«Vàttene Satana!» Commento al Vangelo del 5 marzo 2017, prima domenica di Quaresima

La liturgia della Parola di questa prima domenica di Quaresima si apre con un inno alla vita: «Dio plasmò l’uomo e soffiò nelle sue narici un alito di vita e l’uomo divenne un essere vivente». 
Questa è la più bella notizia di sempre: Dio ha creato l’uomo donandogli la libertà. Quella libertà che, ahimè, non è stata vissuta responsabilmente: «Conobbero di essere nudi». Con una libertà deviata l’uomo si abbruttisce, fa esperienza di quella miseria e fragilità che non gli appartenevano, si sente spogliato della sua stessa dignità. Al contrario, Gesù nella pagina evangelica di Matteo riesce a essere fermo, a non deviare, a vigilare su se stesso, a non lasciarsi spogliare nella sua dignità da voci insensate e fuorvianti. La voce del diavolo che propone a Gesù nel deserto nuove modalità per vivere la sua esistenza, modalità che lo avrebbero spogliato persino della sua divinità, è una voce che ancora oggi riecheggia nella nostra coscienza di essere umani e di cristiani. Sono le cosiddette tentazioni. Cosa sono le tentazioni? Esistono ancora le tentazioni? Si può usare anche oggi il vocabolo tentazione? A volte con la scusa dell’aggiornamento, o in nome di un progresso anche linguistico, non si fa altro anche nella nostra dimensione cristiana che sminuire quelli che sono i pilastri della nostra stessa fede e si tenta di cancellare dal nostro vocabolario termini che sembrano appartenenti ad altre generazioni. Come appunto il termine tentazione. 
Eppure, oggi più che mai, la tentazione è una realtà viva, fervente, coinvolgente. Le tentazioni sperimentate da Gesù nel deserto durante i quaranta giorni della sua permanenza sono l’emblema delle tentazioni di ogni tempo, del nostro tempo. 
Tentazione è conversione a ciò che non è Dio, è lasciar afferrare la propria coscienza e il proprio cuore da idoli effimeri, è lasciare che il cuore si coinvolga in piaceri mondani, che appagano per un solo istante, che generano un passeggero sentimentalismo. Se questa è la tentazione, allora vale oggi parlare anche di conversione. 

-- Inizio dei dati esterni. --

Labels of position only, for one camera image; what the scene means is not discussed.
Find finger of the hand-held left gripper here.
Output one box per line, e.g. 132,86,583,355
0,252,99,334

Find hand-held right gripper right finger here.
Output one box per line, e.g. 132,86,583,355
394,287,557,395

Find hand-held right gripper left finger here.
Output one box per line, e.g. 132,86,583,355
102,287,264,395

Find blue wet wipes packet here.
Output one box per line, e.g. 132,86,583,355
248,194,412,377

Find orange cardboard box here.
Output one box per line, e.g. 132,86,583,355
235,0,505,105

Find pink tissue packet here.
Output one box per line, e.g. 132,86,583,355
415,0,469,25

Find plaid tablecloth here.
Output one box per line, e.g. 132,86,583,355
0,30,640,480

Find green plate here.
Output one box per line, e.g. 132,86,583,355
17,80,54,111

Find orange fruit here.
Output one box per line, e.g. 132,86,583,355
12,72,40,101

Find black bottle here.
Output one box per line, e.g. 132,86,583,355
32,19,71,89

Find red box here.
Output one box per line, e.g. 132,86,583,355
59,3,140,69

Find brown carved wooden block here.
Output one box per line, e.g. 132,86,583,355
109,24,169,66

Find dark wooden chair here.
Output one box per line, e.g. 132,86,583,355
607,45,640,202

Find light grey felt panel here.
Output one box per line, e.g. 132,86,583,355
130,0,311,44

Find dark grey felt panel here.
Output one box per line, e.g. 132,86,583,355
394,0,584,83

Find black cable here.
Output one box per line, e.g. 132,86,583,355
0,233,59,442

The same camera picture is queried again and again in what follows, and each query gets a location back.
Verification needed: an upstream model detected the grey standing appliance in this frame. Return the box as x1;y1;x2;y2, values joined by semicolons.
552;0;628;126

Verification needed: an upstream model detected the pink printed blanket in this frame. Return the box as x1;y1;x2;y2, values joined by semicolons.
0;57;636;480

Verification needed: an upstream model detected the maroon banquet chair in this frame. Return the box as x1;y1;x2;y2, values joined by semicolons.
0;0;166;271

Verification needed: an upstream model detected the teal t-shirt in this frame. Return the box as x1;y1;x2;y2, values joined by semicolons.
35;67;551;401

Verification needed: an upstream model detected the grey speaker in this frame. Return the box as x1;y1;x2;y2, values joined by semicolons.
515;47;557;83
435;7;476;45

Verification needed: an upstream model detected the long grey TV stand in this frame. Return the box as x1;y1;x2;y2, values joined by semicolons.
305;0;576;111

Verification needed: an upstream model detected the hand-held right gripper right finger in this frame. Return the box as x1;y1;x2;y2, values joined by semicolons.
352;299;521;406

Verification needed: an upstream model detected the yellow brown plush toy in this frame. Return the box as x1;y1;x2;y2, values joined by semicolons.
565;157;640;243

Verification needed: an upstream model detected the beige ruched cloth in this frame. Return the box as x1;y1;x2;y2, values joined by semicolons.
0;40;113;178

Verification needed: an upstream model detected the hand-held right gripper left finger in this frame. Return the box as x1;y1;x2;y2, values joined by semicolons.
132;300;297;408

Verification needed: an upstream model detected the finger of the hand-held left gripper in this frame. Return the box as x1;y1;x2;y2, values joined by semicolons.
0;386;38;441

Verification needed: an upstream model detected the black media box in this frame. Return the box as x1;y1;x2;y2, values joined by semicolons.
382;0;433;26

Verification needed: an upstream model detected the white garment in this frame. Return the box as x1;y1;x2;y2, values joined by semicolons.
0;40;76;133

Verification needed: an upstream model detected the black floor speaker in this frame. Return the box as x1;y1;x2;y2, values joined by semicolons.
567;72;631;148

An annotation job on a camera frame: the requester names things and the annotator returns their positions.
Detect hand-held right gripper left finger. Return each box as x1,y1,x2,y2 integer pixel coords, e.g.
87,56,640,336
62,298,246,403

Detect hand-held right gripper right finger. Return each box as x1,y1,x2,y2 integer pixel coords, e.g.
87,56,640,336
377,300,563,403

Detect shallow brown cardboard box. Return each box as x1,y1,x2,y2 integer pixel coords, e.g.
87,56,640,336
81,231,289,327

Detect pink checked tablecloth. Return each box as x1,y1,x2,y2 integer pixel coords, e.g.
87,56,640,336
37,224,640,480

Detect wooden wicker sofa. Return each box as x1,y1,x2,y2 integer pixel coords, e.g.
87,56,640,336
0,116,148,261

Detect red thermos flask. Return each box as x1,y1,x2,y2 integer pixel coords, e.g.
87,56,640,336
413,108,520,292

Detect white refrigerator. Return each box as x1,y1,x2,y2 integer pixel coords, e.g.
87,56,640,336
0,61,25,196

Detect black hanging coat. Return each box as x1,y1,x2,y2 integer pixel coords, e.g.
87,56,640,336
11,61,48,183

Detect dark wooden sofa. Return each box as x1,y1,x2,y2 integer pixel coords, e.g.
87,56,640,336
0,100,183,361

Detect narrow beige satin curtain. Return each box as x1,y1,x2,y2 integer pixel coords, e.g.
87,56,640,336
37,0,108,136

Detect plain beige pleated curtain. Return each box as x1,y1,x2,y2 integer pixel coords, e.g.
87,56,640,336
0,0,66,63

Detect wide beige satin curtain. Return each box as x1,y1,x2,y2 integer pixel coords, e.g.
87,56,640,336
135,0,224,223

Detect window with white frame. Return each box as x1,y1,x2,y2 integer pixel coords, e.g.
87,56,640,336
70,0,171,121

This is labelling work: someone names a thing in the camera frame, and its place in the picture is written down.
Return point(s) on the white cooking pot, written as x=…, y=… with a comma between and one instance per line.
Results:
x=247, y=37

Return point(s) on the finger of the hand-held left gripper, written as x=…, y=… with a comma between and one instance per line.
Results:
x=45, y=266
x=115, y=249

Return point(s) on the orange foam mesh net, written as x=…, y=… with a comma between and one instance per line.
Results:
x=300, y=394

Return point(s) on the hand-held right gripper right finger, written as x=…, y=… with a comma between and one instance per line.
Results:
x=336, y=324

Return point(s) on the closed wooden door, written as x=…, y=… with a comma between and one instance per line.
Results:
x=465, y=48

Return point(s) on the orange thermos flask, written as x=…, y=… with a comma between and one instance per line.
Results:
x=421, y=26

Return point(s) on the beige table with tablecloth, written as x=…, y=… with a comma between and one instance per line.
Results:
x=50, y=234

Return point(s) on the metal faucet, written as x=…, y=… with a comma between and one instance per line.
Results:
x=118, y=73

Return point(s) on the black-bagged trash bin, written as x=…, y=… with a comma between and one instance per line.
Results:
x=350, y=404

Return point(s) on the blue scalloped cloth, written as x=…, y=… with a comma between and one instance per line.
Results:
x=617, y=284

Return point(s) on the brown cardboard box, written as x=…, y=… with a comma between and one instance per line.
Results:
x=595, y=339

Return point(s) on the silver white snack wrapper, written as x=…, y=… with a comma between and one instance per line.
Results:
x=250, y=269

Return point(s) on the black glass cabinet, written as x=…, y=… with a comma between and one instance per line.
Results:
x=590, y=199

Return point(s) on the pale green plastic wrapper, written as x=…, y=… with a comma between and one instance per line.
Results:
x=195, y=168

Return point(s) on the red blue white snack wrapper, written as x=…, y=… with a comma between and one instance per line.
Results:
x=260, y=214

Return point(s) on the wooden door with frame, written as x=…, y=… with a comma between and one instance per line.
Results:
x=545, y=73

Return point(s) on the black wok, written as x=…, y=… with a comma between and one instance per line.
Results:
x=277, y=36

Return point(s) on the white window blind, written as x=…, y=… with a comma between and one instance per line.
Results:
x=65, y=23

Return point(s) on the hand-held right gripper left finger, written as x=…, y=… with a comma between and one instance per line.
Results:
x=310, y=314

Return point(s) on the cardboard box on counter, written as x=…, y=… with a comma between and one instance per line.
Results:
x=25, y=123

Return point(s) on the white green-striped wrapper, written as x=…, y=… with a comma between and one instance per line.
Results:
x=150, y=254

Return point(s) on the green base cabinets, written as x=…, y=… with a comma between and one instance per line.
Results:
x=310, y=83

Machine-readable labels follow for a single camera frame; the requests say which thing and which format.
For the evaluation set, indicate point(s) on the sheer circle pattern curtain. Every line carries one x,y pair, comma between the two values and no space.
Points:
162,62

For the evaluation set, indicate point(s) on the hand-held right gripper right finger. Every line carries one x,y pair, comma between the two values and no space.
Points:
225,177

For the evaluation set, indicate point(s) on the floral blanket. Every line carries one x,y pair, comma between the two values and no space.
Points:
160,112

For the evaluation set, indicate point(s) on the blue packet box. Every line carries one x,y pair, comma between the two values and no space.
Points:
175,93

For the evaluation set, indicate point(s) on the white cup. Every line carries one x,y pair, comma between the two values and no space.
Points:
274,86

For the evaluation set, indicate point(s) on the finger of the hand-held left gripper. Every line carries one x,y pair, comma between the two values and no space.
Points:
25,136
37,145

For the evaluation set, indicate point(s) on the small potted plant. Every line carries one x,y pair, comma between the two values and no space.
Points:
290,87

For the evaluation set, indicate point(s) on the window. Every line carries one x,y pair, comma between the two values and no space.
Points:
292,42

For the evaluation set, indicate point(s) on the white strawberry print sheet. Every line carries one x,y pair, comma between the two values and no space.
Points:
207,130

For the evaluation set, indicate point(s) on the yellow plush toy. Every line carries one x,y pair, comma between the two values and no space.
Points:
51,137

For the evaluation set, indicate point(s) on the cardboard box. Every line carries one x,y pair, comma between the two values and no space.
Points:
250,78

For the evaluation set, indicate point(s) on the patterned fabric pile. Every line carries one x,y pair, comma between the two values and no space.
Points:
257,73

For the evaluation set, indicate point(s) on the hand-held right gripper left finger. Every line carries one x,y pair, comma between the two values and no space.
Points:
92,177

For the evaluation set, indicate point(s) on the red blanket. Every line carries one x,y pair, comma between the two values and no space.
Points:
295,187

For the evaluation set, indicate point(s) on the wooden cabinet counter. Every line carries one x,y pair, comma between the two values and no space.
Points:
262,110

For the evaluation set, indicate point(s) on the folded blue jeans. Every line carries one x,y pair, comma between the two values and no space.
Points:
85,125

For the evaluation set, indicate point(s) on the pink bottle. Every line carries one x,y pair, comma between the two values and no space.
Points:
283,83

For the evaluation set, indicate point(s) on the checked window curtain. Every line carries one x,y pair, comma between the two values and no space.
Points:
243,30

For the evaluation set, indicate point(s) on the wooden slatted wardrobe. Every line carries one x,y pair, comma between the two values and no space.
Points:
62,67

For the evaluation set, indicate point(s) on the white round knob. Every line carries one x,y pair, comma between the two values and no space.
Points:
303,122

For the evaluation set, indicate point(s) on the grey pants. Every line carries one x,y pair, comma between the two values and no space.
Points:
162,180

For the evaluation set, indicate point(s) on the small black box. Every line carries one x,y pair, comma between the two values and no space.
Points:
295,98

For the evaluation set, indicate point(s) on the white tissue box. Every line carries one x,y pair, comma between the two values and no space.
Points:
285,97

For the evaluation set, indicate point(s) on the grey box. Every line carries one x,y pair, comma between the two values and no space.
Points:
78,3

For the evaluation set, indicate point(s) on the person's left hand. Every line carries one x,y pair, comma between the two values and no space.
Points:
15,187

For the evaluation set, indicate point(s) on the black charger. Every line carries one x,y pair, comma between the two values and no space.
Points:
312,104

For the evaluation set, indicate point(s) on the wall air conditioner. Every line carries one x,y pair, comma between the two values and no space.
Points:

Dobbiamo ammetterlo, noi spesso ci convertiamo agli idoli, quali possono essere il denaro, l’arroganza, la superbia, l’egoismo, la furbizia, la calunnia, l’egoismo, lo smartphone, facebook. Queste cose sono quelle che Gesù chiama “mammona”: «Nessuno può servire a due padroni: o odierà l'uno e amerà l'altro, o preferirà l'uno e disprezzerà l'altro: non potete servire a Dio e a mammona» (Mt 6,24). E dice anche: «Là dov'è il tuo tesoro, sarà anche il tuo cuore» (Mt 6,21). Spesso e volentieri il nostro cuore è letteralmente attaccato ad altri dei riponendo la nostra fiducia in ciò che è effimero. La tentazione ammuffisce la nostra fede. Non possiamo allora continuare ad accettare che la muffa contamini ancora il nostro spirito. L’attaccamento a ciò che non è Dio è una vera e propria tentazione oggi che distorce il rapporto con Dio stesso, con gli altri e anche con noi. Questa tentazione fa «leva su tre dominanti che giacciono silenti nel nostro cuore, pronte a scatenarsi alla minima occasione: la dominate dell’eros, quella del possesso e quella dell’affermazione di sé (...). La tentazione è come una spinta che distorce in senso egocentrico le relazioni» (E. Bianchi). 
Nuovi dei ammaliano il nostro cuore oggi e lo rendono prigioniero facendolo entrare in un vortice vizioso da cui si esce con molta difficoltà se non si fa un esercizio spirituale costante e profondo. Dei che non solo ammaliano ma distraggono la nostra stessa fede. Si tratta di vivere «la lotta spirituale, elemento essenziale per edificare una persona matura e solida. Questa lotta è così necessaria che nemmeno Gesù ha potuto evaderla!» (E. Bianchi). Ce lo ricorda la liturgia di questa prima domenica di Quaresima. Gesù vive una vera e propria lotta dell’anima per combattere ogni tentazione e ogni distrazione. 
La conversione presuppone una lotta spirituale, un esercizio dello spirito, un impegno costante. Convertirsi significa non lasciarsi imprigionare e distrarre da ciò che non è Dio. Il tempo quaresimale diventi per noi il tempo per condurre questa lotta dello spirito per orientarci costantemente verso Dio, facendo sempre affidamento sulla Parola di Dio perché «non di solo pane vive l’uomo, ma di ogni parola che esce dalla bocca di Dio».